Registers a parse helper in one of the 3 categories: match, extract or filter. helper must be a function.

const url = require('url');

jason.registerHelper({
  category: 'filter',
  name: 'remove-query-params',
  helper: (href = '') => {
    if (!href || href === '#') {
      return href;
    }

    const { protocol, host, pathname } = url.parse(href);

    return `${protocol}//${host}${pathname}`;
  }
});
registerProcessor({ category, name, processor })

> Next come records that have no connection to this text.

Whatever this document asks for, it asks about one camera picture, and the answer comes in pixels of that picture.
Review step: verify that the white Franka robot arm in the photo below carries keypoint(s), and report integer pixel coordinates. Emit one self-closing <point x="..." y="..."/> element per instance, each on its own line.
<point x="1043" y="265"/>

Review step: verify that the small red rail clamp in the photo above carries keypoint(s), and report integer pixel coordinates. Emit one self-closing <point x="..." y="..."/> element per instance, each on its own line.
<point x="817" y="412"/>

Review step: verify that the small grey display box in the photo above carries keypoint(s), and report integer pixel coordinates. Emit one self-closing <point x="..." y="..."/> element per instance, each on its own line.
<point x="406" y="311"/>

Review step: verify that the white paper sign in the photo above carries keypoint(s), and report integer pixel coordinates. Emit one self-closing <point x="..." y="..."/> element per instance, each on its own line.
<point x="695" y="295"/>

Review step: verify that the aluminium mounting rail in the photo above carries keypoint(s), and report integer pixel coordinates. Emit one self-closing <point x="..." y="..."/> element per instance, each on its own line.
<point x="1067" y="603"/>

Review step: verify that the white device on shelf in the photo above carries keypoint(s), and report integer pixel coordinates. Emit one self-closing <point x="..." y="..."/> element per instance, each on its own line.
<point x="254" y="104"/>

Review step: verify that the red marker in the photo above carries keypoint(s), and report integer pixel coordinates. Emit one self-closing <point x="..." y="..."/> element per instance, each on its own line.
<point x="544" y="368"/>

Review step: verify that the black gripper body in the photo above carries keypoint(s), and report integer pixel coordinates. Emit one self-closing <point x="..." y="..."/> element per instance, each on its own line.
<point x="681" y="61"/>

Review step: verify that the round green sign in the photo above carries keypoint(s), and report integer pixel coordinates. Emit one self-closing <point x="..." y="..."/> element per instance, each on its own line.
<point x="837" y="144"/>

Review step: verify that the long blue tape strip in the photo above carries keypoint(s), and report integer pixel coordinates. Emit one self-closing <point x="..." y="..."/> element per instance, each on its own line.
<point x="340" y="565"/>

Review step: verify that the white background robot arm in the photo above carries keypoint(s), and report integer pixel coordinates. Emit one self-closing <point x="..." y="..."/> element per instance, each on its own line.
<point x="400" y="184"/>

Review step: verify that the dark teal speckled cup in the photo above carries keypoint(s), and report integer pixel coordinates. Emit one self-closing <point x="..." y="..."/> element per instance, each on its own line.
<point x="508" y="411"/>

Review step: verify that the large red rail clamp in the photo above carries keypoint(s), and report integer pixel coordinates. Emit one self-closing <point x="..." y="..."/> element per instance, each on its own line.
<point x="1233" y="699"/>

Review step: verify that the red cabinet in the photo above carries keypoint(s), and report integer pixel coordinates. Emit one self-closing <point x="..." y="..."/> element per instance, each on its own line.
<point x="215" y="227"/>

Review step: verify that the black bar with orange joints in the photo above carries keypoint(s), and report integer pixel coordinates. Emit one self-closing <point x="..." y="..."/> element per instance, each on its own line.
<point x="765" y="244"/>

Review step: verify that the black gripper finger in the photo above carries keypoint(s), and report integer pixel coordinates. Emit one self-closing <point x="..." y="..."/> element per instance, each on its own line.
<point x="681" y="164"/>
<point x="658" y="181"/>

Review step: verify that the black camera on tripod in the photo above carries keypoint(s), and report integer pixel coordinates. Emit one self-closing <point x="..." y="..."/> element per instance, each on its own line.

Registers a new processor in one of the 3 categories: load, parse or transform. processor must be a class implementing the run() method:

jason.registerProcessor({
  category: 'transform',
  name: 'template',
  processor: Templater
});

class Templater {
  constructor({ config }) {
    // receives automatically its config
  }

  /**
   * @param {*} results
   * @return {Promise.<*>}
   */
  run({ results }) {
    // must be implemented & must return a promise.
  }
}

jason.config.transform = {
  template: {
    "templatePath": "my-template.tpl",
    "outputPath": "my-page.html"
  }
};

Be aware that loaders must also implement the getConfig() and buildLoadOptions({ link }) methods. Have a look at the source code for more info.

⛏ Testing

$ git clone https://github.com/mawrkus/jason-the-miner.git
$ cd jason-the-miner
$ npm install
$ npm run test

⛏ Resources

  • Web Scraping With Node.js: https://www.smashingmagazine.com/2015/04/web-scraping-with-nodejs/
  • X-ray, The next web scraper. See through the noise: https://github.com/lapwinglabs/x-ray
  • Simple, lightweight & expressive web scraping with Node.js: https://github.com/eeshi/node-scrapy
  • Node.js Scraping Libraries: http://blog.webkid.io/nodejs-scraping-libraries/
  • https://www.scrapesentry.com/scraping-wiki/web-scraping-legal-or-illegal/
  • http://blog.icreon.us/web-scraping-and-you-a-legal-primer-for-one-of-its-most-useful-tools/
  • Web scraping o rastreo de webs y legalidad: https://www.youtube.com/watch?v=EJzugD0l0Bw
  • Scraper API blog: https://www.scraperapi.com/blog/

⛏ A final note...

Please take these guidelines in consideration when scraping:

  • The content being scraped is not copyright protected.
  • The act of scraping does not burden the services of the site being scraped.
  • The scraper does not violate the Terms of Use of the site being scraped.
  • The scraper does not gather sensitive user information.
  • The scraped content adheres to fair use standards.